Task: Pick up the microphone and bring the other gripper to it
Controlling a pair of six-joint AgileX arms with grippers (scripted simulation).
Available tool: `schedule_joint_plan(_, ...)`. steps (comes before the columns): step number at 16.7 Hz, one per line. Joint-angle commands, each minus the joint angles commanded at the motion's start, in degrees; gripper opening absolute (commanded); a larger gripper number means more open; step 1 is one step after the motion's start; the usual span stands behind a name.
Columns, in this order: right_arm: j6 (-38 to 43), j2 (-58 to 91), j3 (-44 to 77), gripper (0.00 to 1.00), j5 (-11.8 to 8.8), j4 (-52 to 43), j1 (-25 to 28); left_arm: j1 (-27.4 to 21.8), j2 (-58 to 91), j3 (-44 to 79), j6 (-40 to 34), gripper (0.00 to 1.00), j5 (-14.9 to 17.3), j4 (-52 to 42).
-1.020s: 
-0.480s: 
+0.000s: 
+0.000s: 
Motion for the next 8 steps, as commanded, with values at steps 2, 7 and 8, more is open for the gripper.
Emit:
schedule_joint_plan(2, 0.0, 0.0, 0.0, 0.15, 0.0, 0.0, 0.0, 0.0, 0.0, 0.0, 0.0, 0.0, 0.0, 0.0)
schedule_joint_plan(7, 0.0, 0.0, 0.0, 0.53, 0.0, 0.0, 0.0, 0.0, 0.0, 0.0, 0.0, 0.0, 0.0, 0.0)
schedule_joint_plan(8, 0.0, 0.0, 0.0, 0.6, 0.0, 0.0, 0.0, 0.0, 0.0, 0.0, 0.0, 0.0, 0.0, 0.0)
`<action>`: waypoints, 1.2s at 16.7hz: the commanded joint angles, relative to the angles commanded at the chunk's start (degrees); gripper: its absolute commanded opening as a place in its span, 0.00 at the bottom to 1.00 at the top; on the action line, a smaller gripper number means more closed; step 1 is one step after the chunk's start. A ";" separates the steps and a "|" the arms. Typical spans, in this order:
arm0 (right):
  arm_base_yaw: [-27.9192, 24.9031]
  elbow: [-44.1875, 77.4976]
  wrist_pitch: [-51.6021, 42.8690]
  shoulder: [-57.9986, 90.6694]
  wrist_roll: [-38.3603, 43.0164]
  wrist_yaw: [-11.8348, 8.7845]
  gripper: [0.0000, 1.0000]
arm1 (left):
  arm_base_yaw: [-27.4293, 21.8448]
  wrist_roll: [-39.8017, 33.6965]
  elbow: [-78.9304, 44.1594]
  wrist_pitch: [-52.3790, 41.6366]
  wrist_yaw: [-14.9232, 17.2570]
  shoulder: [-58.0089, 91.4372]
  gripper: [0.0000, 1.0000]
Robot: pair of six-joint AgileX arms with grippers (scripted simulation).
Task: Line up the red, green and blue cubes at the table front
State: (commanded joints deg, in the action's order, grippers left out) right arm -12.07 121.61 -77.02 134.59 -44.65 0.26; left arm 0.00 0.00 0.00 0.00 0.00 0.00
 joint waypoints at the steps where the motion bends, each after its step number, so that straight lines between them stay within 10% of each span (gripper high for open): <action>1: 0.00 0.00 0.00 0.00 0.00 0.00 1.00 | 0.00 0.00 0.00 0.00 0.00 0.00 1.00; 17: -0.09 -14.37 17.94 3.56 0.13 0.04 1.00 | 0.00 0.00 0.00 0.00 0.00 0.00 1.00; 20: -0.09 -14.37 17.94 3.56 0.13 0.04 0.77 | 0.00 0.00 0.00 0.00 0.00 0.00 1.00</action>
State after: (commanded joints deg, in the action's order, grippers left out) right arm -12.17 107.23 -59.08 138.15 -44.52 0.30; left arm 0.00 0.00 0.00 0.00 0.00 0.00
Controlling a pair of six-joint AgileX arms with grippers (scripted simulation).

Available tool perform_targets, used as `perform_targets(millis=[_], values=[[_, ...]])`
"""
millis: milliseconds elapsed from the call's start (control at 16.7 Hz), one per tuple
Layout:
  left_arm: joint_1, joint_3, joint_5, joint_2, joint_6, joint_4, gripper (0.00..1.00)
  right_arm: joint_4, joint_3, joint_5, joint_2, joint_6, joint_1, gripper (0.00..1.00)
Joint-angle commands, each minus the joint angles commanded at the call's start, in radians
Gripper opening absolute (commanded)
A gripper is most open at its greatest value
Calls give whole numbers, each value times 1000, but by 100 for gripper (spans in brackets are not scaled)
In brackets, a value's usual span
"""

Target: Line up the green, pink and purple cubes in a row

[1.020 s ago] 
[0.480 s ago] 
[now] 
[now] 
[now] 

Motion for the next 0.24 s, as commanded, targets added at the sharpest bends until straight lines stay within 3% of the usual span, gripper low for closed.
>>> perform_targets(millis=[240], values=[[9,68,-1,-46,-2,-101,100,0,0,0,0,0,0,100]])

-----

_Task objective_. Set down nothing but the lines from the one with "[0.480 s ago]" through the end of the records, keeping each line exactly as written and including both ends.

_Answer to this problem_.
[0.480 s ago] 
[now] 
[now] 
[now] 

Motion for the next 0.24 s, as commanded, targets added at the sharpest bends until straight lines stay within 3% of the usual span, gripper low for closed.
>>> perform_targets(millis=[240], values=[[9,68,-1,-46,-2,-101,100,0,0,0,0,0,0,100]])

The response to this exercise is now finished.